Let $\mathcal{E} \subset \mathcal{P}(X)$. Let $\rho$ be defined as follows:
\begin{align} \rho(E) = \begin{cases} 0 & E = \emptyset \\ 1 & E = X \\ \frac{3}{4} & E \subset X. \end{cases} \end{align}
Therefore, it is the case that, $\mu^{*},$ the outer measure induced by $\rho$, defined as:
\begin{align} \mu^{*}(A) = \inf\left\{\sum_{1}^{\infty} \mu(E_{j}): \; E_{j} \in \mathcal{E}, \; A \subset \bigcup_{1}^{\infty}E_{j} \right\} \end{align}
is given by \begin{align} \mu^{*}(E) = \begin{cases} 0 & E = \emptyset \\ 1 & E = X \\ \frac{3}{4} & E \subset X. \end{cases} \end{align}
So, it seems that all three axioms of the outer measure are satisfied and $\mu^{*}$ is an outer measure.

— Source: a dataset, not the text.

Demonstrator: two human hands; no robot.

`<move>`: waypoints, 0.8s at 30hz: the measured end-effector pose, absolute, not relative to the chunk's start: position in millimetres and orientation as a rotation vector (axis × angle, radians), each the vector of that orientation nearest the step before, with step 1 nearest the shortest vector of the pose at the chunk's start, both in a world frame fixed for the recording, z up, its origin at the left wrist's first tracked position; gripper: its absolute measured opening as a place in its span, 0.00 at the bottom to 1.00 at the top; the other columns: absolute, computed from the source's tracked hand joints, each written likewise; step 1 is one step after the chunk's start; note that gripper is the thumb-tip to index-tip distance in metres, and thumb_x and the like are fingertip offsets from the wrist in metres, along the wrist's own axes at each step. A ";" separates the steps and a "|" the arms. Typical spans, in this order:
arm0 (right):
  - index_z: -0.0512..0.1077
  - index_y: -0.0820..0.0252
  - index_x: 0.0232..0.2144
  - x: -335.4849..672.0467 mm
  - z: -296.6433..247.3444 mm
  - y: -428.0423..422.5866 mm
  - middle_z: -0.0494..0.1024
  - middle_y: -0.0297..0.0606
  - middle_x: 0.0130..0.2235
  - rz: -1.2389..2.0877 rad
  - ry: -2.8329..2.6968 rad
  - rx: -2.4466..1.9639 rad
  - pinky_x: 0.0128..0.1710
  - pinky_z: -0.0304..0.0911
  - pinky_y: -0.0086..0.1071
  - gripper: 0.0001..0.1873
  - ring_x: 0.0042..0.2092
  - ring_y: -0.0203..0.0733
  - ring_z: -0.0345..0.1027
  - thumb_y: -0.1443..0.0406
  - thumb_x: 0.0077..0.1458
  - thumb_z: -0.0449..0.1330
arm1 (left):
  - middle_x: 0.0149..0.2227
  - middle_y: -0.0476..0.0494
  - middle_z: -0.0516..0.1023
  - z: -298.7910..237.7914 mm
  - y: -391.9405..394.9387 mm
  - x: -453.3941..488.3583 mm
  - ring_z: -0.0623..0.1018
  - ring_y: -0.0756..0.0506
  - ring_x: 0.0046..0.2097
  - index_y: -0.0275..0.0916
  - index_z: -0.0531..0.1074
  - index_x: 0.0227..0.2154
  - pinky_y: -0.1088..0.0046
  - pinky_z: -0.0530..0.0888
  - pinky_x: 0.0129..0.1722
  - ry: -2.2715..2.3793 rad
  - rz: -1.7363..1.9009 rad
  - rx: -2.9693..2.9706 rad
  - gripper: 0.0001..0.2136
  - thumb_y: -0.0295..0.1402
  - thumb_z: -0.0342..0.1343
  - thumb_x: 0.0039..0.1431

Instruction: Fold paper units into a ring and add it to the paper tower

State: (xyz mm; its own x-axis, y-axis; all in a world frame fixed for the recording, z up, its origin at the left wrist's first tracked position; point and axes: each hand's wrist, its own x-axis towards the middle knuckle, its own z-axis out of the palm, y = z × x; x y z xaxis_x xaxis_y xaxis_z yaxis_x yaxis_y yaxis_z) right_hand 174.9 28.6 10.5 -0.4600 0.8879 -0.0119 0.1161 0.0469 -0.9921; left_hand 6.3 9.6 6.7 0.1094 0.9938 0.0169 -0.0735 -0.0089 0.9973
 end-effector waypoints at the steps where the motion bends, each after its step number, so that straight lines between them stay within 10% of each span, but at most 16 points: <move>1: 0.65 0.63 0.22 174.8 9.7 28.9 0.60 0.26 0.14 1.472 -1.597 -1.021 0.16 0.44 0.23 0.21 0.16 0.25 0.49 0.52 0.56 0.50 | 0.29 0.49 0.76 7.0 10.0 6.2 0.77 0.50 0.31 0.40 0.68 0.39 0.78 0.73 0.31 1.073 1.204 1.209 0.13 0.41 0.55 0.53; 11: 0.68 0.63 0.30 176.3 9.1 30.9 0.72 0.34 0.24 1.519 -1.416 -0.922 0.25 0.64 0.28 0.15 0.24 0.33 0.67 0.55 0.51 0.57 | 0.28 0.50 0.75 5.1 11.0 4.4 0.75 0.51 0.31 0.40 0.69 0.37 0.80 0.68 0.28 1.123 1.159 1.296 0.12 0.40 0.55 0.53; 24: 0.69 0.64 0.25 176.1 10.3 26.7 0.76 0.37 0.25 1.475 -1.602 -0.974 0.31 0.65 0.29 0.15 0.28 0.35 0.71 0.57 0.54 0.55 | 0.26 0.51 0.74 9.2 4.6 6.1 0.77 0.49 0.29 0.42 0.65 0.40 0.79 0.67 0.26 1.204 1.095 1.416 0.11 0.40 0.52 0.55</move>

However, this would also imply by Caratheodory's theorem that for two disjoint subsets of the interval,
\begin{align} A &= [1.5,2] \\ E &= [1.5,1.7] \\ F &= [1, 1.2]. \end{align} Then \begin{align} .75 = \mu^{*}(E \cup F) < 1.5 = .75 + .75 = \mu^{*}(E) + \mu^{*}(F) \end{align}
However, $E \cap F = \emptyset$ and thus, by countability of measures, since $E, \; F \in \mathcal{M}$ where $(\mathcal{M},\mu)$ is the measure space on the sigma algebra generated by the set of outer measurable sets (via Caratheodory), we should have that $\mu = \mu^{*}|_{\mathcal{M}}$ but clearly don't have \begin{align} \mu^{*}(E \cup F) = \mu^{*}(E) + \mu^{*}(F). \end{align}